As I understand it, printed f and long S looked very much alike, and the usual tweaks in handwriting to make it clear weren't really easy in print. So they just dropped it altogether. One less letter required in the typeface, too.



The origins of the Latin alphabet are interesting too: miners in Egypt who didn't want to learn all the hieroglyphics decided to start using some of them phonetically, creating an alphabet

https://en.wikipedia.org/wiki/Proto-Sinaitic_script


True classical latin didn't have lower case.
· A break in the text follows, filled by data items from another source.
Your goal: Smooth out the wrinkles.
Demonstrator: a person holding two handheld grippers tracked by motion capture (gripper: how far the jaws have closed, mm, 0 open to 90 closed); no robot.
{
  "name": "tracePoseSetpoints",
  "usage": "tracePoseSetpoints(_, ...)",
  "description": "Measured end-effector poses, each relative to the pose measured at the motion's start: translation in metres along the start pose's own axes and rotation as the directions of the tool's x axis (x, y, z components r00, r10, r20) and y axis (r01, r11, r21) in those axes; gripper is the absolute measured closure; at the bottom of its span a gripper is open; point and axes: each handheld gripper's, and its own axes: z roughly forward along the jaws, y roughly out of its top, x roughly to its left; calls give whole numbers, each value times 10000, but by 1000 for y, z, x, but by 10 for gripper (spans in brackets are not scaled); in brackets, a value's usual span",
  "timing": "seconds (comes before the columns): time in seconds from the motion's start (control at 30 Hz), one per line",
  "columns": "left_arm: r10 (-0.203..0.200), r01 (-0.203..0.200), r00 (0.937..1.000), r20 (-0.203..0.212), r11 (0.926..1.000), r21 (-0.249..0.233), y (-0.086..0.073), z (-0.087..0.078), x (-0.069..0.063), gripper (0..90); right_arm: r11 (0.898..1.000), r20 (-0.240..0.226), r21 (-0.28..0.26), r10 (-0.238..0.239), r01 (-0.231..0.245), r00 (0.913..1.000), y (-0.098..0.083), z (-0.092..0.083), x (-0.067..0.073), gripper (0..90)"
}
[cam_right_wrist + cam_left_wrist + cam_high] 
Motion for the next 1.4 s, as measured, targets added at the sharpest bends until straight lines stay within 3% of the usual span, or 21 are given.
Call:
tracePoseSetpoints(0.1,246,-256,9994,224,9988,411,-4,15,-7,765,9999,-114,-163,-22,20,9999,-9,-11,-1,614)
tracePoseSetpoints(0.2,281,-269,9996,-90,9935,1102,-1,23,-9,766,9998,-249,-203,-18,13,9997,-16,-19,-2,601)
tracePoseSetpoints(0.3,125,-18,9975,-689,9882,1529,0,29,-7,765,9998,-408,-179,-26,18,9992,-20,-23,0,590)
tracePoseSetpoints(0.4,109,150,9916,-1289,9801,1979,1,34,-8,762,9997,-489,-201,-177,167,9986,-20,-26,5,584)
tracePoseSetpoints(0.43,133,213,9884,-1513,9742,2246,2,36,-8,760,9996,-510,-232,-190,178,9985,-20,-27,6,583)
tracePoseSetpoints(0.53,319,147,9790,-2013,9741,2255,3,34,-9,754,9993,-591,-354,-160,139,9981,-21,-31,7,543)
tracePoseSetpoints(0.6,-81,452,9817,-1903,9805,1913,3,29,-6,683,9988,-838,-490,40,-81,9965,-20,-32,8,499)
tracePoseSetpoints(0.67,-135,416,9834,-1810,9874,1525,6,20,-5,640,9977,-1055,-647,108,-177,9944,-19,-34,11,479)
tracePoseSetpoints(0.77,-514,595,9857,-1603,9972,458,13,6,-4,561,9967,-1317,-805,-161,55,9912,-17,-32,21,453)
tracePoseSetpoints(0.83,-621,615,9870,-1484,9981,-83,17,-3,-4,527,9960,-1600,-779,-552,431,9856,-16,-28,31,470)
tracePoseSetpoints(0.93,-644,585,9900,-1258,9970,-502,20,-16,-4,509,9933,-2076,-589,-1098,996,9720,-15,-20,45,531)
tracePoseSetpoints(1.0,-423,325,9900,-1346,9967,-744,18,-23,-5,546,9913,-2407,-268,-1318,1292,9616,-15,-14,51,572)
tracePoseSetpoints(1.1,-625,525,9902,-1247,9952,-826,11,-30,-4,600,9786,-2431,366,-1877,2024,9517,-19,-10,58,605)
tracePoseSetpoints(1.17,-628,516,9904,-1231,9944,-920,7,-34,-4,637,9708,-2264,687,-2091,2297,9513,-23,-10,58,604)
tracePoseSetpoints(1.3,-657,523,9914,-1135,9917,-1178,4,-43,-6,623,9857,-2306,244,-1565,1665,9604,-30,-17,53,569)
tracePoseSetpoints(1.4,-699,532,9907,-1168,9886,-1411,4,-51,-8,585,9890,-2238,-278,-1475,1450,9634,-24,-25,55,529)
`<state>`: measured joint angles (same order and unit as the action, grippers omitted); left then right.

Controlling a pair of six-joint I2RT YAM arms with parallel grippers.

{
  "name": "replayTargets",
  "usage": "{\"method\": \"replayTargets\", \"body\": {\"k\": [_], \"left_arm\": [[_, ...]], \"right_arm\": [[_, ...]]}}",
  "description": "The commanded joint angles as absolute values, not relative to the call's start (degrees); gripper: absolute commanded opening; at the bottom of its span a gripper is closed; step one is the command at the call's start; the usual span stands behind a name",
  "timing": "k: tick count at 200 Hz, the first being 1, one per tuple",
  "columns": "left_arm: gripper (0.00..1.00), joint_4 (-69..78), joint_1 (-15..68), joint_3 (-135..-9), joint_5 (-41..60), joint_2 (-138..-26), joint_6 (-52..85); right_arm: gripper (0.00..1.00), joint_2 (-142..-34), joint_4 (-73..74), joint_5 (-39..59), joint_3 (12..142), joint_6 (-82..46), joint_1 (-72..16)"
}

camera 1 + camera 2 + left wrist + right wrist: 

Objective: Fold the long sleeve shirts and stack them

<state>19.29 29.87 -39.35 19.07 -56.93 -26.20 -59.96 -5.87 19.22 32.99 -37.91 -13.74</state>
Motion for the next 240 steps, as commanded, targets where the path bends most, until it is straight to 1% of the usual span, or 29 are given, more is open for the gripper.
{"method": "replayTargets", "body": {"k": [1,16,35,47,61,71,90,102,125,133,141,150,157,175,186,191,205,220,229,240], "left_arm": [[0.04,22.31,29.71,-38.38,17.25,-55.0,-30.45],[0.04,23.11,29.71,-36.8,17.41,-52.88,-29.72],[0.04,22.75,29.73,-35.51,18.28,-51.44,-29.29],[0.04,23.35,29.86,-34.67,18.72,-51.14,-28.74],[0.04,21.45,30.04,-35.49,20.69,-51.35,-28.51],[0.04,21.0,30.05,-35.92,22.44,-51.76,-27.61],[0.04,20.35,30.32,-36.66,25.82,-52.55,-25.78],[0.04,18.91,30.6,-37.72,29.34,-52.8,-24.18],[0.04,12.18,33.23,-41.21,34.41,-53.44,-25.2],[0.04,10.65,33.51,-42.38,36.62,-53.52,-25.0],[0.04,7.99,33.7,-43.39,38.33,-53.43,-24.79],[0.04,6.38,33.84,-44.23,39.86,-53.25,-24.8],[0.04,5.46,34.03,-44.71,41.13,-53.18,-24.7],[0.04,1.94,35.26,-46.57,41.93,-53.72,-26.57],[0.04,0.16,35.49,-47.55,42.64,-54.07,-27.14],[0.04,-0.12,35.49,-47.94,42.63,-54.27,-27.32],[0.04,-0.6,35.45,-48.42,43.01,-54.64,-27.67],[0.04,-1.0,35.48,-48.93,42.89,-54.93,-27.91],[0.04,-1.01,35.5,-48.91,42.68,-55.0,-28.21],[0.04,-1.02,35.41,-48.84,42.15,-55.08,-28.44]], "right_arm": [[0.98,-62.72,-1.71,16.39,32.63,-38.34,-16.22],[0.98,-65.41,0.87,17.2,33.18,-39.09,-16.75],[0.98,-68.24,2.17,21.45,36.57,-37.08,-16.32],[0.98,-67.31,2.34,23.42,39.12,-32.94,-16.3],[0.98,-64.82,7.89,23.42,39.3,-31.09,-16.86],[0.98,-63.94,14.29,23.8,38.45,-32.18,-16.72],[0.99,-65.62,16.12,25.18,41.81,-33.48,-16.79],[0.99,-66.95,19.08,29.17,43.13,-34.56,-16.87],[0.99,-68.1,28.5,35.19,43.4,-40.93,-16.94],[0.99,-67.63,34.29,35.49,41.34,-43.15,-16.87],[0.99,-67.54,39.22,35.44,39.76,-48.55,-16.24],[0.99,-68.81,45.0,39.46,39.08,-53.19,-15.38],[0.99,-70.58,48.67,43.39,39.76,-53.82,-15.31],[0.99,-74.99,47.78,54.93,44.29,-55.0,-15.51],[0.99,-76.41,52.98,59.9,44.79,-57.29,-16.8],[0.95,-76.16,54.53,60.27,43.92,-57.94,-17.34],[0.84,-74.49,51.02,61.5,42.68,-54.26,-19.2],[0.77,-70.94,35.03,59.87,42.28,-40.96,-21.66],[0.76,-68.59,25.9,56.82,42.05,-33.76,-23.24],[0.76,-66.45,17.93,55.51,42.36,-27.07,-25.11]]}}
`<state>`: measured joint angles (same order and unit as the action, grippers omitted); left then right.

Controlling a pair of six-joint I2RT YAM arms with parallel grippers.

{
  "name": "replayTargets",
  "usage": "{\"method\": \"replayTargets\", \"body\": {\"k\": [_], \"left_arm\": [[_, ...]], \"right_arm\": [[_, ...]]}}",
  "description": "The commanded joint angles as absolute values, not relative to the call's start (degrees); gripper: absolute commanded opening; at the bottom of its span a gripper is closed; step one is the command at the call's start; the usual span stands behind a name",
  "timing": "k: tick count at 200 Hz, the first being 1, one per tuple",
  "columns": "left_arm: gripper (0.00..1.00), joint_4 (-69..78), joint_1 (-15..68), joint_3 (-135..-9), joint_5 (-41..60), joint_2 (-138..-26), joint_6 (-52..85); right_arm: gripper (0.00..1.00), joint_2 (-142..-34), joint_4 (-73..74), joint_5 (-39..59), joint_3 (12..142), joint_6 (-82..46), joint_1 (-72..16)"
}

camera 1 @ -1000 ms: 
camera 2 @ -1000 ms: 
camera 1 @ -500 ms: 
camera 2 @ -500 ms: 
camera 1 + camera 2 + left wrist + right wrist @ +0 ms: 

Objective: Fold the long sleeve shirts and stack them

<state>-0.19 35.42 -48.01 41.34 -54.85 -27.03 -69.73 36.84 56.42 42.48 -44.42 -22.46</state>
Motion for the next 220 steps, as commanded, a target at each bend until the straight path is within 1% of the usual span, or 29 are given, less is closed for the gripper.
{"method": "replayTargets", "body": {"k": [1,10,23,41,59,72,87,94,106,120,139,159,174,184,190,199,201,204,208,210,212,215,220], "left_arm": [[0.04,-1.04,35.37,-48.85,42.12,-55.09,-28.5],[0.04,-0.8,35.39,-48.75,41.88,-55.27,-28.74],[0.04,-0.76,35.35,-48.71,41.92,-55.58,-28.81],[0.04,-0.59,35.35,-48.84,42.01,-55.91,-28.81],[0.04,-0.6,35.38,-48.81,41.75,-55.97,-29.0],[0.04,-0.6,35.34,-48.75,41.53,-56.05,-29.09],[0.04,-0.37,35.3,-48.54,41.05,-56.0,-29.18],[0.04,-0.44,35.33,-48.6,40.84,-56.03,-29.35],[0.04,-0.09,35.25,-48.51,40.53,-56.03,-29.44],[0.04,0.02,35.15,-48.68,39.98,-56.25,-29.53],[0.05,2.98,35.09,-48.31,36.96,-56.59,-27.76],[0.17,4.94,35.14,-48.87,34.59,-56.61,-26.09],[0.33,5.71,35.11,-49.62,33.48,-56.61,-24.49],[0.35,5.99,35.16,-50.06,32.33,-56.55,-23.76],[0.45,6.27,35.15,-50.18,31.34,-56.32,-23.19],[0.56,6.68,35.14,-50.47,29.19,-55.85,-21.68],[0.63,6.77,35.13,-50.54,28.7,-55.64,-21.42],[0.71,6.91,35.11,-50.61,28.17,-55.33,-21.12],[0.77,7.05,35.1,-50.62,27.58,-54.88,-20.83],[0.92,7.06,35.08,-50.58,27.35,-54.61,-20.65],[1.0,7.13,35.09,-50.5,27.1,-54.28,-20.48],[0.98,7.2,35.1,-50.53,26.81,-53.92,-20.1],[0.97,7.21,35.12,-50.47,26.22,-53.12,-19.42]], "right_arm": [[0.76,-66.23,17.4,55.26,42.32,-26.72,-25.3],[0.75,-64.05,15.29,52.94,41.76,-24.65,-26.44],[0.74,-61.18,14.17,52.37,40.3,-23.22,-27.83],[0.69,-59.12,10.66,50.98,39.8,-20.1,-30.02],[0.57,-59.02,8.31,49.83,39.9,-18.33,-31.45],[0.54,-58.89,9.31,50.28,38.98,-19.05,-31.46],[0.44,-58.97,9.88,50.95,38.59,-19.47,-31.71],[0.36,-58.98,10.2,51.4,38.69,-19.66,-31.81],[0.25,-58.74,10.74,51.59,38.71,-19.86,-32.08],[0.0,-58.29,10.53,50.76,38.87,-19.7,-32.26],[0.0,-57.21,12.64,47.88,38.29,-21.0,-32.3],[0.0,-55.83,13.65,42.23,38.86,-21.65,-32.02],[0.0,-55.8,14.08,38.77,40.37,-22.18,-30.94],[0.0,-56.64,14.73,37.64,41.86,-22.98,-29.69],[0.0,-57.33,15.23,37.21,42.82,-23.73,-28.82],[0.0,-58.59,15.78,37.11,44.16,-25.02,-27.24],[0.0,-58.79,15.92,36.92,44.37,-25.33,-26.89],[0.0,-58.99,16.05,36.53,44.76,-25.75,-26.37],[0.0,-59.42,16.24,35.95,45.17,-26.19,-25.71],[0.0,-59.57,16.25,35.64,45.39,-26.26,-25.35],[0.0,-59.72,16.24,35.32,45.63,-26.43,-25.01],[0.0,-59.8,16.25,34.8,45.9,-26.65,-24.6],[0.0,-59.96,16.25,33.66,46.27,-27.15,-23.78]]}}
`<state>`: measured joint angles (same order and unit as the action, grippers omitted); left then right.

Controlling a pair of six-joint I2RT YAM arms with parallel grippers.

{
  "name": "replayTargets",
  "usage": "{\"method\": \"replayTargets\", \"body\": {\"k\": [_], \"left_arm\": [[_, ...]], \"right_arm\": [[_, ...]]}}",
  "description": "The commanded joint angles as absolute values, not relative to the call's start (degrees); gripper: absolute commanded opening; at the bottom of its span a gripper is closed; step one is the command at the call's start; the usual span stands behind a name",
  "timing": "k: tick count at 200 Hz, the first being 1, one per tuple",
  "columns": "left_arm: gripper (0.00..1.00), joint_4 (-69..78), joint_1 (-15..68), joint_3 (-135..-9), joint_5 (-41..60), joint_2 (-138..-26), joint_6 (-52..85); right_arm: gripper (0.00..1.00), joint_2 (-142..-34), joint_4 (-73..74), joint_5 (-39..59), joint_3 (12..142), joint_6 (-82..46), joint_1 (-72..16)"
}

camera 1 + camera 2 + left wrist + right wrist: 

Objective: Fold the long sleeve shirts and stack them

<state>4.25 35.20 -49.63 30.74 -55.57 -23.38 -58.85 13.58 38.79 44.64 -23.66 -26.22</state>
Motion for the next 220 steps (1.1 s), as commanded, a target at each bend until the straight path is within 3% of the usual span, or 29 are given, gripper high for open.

Initial letters were written marginally larger, but what we'd now (mostly) think of as uppercase is what all the letters looked like.


Amazing how we inherited concepts in philosphy, politics, art and other areas FROM A CIVILIZATION THAT SHOUTED IN CAPS.


That’s called “Small caps”: https://en.wikipedia.org/wiki/Small_caps


No it isn't.

From the first sentence of the link, my emphasis:

> with glyphs that resemble uppercase letters (capitals) but reduced in height and weight close to the surrounding lowercase letters or text figures.[1] T


How does that differ from what you wrote?


They ARE the standard size of the surrounding text, not smaller. They have a larger initial letter, for the first letter of a paragraph, sometimes.


They are normal baseline size, not smaller than the surrounding text.